The Power of Processes
dunnhumby builds long-term relationships with clients, and this is in part due to the links between our clients and our data scientists. It’s not just the science itself that delivers value; it’s the people behind the science, and their ability to provide understandable, explainable, stable results.
Data science is an industry largely defined by extremes of scale. As data scientists, it’s our job to take vast quantities of information and distil them down into insights and recommendations that can be understood and acted upon by our clients.
Often those recommendations can seem very ‘small’ against the data from which they originated. The decision to discount a product by 5% feels slight compared with the complex, million–transaction analysis required to reach that conclusion, for instance.
Complexity isn’t the only problem with scale, though; it also tends to engender hyperbole. Big problems require big solutions, after all. And, when the problem happens to be gigantic volumes of data, what better answers could there be than machine learning (ML)?
It’s very easy to get caught up in the hype around artificial intelligence (AI) and ML, and understandably so. The idea that we can take reams of unstructured information, feed it into a bank of supercomputers, and sit back while the hard work gets done for us is undeniably appealing. In grocery retail, where information volumes are especially massive, trends shift by the day, and even small snippets of data can provide huge clues about the future, that appeal is greater still.
I spend a lot of time with potential clients, many of whom have invested in the past five years into developing in-house data science teams of their own. Many of these people are genuinely bought into the benefits of becoming a data and science orientated organisation but have been underwhelmed by the progress they have made. ‘Chasing curiosities’, ‘slow’, and ‘inconsistent and unexplainable results’ are all statements I have heard.
The heart of their frustrations often comes down to investing in the wrong order. To be clear, I genuinely believe that machine learning is vital to what we do as data scientists. The algorithms and applications we use to process data are smarter and more sophisticated than they have ever been, and the amount of raw computational power we have at our disposal is continually growing. All of this helps us crunch data faster than we’ve ever been able to before.
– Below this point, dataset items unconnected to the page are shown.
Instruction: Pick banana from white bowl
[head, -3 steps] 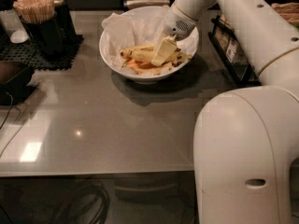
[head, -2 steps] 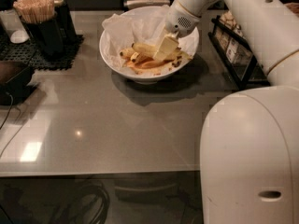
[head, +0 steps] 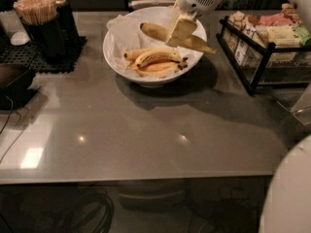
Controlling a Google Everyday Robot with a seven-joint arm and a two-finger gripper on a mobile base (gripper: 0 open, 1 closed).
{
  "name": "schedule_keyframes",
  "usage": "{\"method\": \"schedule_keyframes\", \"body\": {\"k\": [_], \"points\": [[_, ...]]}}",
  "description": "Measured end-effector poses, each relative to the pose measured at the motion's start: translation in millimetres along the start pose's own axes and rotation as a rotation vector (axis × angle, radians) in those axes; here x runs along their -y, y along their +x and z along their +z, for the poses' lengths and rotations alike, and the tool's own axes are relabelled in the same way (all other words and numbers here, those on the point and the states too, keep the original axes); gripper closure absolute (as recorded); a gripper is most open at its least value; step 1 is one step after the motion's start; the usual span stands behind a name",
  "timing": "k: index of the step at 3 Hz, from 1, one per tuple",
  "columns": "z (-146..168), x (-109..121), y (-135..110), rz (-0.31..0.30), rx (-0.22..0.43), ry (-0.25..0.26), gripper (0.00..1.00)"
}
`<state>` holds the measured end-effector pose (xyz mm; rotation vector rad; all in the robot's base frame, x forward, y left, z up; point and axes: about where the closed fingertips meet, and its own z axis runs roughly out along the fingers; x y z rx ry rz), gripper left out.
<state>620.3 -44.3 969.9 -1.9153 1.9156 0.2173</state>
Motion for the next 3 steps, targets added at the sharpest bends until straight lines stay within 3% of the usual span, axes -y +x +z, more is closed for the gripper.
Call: {"method": "schedule_keyframes", "body": {"k": [1,2,3], "points": [[-47,-46,-6,-0.031,-0.027,0.050,1.00],[-44,-79,9,-0.030,0.035,0.038,1.00],[-43,-101,24,-0.001,0.198,0.031,1.00]]}}
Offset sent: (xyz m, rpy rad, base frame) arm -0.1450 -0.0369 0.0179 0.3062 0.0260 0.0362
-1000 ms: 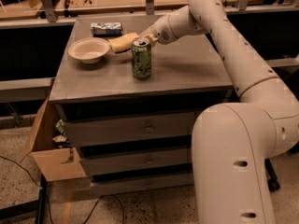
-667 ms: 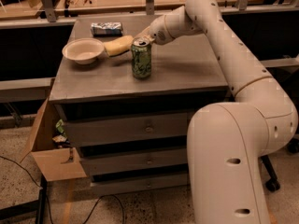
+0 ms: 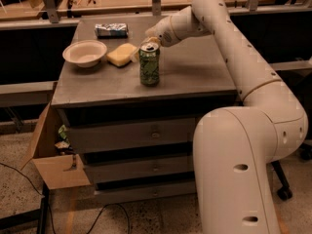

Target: Move sponge near paper bowl

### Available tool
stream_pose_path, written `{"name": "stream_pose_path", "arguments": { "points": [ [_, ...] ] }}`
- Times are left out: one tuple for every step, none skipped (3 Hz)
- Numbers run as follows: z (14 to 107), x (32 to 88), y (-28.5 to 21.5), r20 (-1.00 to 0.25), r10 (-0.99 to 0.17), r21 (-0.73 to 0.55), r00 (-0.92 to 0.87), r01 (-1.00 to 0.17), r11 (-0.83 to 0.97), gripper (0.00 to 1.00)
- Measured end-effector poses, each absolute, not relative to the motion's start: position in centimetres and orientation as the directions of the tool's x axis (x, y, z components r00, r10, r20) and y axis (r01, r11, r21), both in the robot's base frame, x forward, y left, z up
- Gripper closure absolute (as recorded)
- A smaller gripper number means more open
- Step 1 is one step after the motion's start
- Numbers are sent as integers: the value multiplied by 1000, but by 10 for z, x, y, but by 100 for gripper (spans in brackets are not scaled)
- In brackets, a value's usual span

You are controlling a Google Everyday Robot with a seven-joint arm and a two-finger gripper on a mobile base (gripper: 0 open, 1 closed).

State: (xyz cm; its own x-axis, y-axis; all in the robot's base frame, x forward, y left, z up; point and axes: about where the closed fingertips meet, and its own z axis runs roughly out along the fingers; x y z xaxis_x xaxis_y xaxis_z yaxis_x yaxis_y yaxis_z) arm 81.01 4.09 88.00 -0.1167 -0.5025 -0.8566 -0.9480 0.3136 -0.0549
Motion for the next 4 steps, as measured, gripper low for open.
{"name": "stream_pose_path", "arguments": {
  "points": [
    [883,816,27,-863,-482,-38,-153,-931,363,0],
    [898,839,-22,-880,-427,-45,-207,-859,509,0],
    [917,859,-80,-894,-375,-80,-245,-737,671,0],
    [918,872,-147,-891,-322,-99,-321,-555,826,0]
  ]
}}
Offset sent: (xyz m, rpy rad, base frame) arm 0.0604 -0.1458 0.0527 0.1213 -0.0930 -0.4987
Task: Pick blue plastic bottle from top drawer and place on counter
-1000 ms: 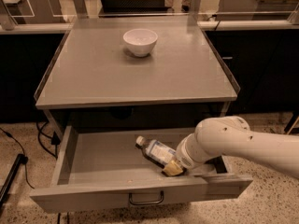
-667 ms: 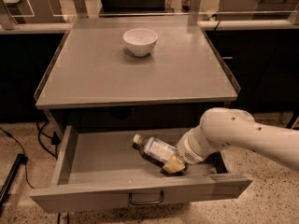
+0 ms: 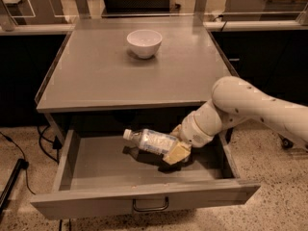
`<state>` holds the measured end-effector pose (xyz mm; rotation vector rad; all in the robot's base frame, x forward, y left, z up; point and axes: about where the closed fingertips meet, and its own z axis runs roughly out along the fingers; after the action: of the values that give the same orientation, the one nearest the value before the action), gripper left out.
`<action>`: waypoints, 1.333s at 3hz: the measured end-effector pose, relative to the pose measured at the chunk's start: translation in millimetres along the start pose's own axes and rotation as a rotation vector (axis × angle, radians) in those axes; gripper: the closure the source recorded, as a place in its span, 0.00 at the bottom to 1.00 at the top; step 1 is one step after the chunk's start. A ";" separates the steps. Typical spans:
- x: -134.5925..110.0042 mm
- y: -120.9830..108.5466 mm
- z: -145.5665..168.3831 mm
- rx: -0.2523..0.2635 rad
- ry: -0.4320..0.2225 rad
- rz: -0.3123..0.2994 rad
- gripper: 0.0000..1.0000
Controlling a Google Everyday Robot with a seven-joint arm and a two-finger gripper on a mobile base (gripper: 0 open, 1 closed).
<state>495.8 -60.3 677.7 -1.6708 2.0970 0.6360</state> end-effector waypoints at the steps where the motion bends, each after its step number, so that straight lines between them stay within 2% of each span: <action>1: -5.2 7.8 -14.0 -0.060 0.008 -0.105 1.00; 2: -5.0 8.1 -13.8 -0.061 0.009 -0.105 1.00; 3: -17.0 11.8 -22.0 -0.032 0.012 -0.148 1.00; 4: -40.1 14.7 -46.0 0.011 0.017 -0.207 1.00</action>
Offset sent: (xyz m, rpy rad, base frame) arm -0.0030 -0.0018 0.0164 0.0066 -0.0152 0.1077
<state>489.4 -51.5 739.6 -1.8614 1.9008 0.5453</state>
At the same time, all this power means very little if we aren’t able to set it against the right framework. No matter how advanced the AI, nor how mighty the ML, we still need to provide the right environment for it to work effectively
This is why above all else, when it comes to data science, I believe in the power of processes.
A cupboard of ingredients
Imagine for a second that we’re not retail customer scientists using customer data. Imagine instead that we’re bakers, baking cakes from a vast cupboard of ingredients.
In the past, we’d bake using time-honoured recipes and techniques, passed down through generations of bakers, and honed over time. So the existence of AI and ML should make bakers’ lives easier. Applying it to baking would find new combinations of ingredients, techniques and presentations that we’d not previously considered, as we’d become overly reliant on our tried and tested means.
However, to truly use ML/AI in the way we need it to, we can’t just let it loose in the ingredients cupboard and expect to automatically see a delicious cake at the end. What we’d actually get is thousands of different cakes that would all need to be tasted, and a lot of work trying to work out what made a particular cake a success.
Moreover, every time we do this, we’ll get a completely new set of cakes, which will look very different to the last set. Some of the ingredients will be different, due to anything from seasonal availability to room temperature, and we’d get an entirely different batch. While people buying our cakes are happy with a small amount of variety, they are expecting at least some consistency of flavour and texture.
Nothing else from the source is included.